Progress versus nostalgia

“That looks a bit crap,” my dad said whilst looking over my shoulder. I was playing some pixel-art throw-back, all blocky and two-dimensional. He wasn’t commenting on the subject or mechanics of the game, simply the visual fidelity – how it looked. My dad isn’t a regular player, but he’s seen games through the generations – N64, Dreamcast, PS2, XBOX – and he instantly knew this was technically lesser in its representation of the world. I understood him. I enjoyed older games like Golden Axe in the arcade as a kid, but growing up I had become attached to the modernist idea of progress – I wanted a wide, open, 3D field to run around (Ocarina of Time), and then something greater. Nostalgia, which is something we delve into with increasing regularity, seems untrustworthy. A drive for realism may not be the answer – it’s often tied to a model which blindly follows the money, for a start. However, I think a lot of us still believe in progress. It’s still the big ideas in games like No Man’s Sky that, rightly or wrongly, gets us excited.

The world today allows for a certain technical scope to be achieved with games, but this can so easily undermine and diminish them too. According to thinkers like Baudrillard or Bifo Berardi, we’re a society obsessed with acceleration: the jump from craft to manufacture, horse to automobile, telegram to e-mail, all have speed in common. Even film, that great modern art, is produced by moving from one image to the next extremely quickly. We can easily observe this development in video games too. Less abstract than the acceleration of computer processing: reading text in old cRPGs was too slow, so games moved towards barking orders at you using celebrity voice actors. Traversing the world, or repeating an area was inefficient, so we needed fast-travel, checkpoints and quick-loading to speed things up and cut straight to the action.
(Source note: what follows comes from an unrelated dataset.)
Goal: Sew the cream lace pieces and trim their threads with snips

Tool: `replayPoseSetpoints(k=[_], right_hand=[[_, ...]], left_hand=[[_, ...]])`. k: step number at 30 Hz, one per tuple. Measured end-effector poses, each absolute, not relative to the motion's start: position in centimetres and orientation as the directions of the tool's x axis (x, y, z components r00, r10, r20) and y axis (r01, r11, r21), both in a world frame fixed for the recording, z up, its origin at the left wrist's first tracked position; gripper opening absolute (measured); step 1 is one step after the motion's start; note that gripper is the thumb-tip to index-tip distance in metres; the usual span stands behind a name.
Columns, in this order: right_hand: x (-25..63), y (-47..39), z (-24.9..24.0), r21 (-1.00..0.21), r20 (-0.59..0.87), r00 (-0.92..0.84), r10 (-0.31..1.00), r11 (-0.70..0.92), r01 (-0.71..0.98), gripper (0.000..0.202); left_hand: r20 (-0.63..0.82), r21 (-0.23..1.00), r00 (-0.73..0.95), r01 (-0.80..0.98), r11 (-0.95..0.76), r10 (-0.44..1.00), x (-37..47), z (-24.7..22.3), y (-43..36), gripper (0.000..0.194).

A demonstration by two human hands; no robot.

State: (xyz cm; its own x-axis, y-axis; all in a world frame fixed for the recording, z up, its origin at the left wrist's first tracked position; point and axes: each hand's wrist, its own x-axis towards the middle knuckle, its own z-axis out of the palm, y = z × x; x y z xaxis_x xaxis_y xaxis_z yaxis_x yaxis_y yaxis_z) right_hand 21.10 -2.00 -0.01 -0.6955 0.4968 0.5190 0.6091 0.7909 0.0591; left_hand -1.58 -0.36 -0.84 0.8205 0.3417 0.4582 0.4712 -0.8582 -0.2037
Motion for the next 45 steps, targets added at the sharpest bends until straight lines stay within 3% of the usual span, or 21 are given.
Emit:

I recently finished playing Divinity: Original Sin 2, and what struck me was, along with its predecessor, how modern it is, how it disregards so many features of compression that have crept into games over the years. You have to listen to the dialogue carefully, read through your journal to work out the details, think and solve problems without markers or glowing trails – but it also has this complex system where steam evaporates, liquid freezes and objects in the world can all be moved and manipulated. It’s nice to play a game that is highly-technical in its simulation of a world and also allows the player to just exist and explore at their own pace. We have enough computational power at this moment to make great games, we don’t necessarily need more, and Divinity is a reminder that deeper can be superior to bigger or faster. There is without a doubt a nostalgic quality to Divinity, but it isn’t a repeat or a retreat, it’s using the tools available to enhance a consciously chosen style.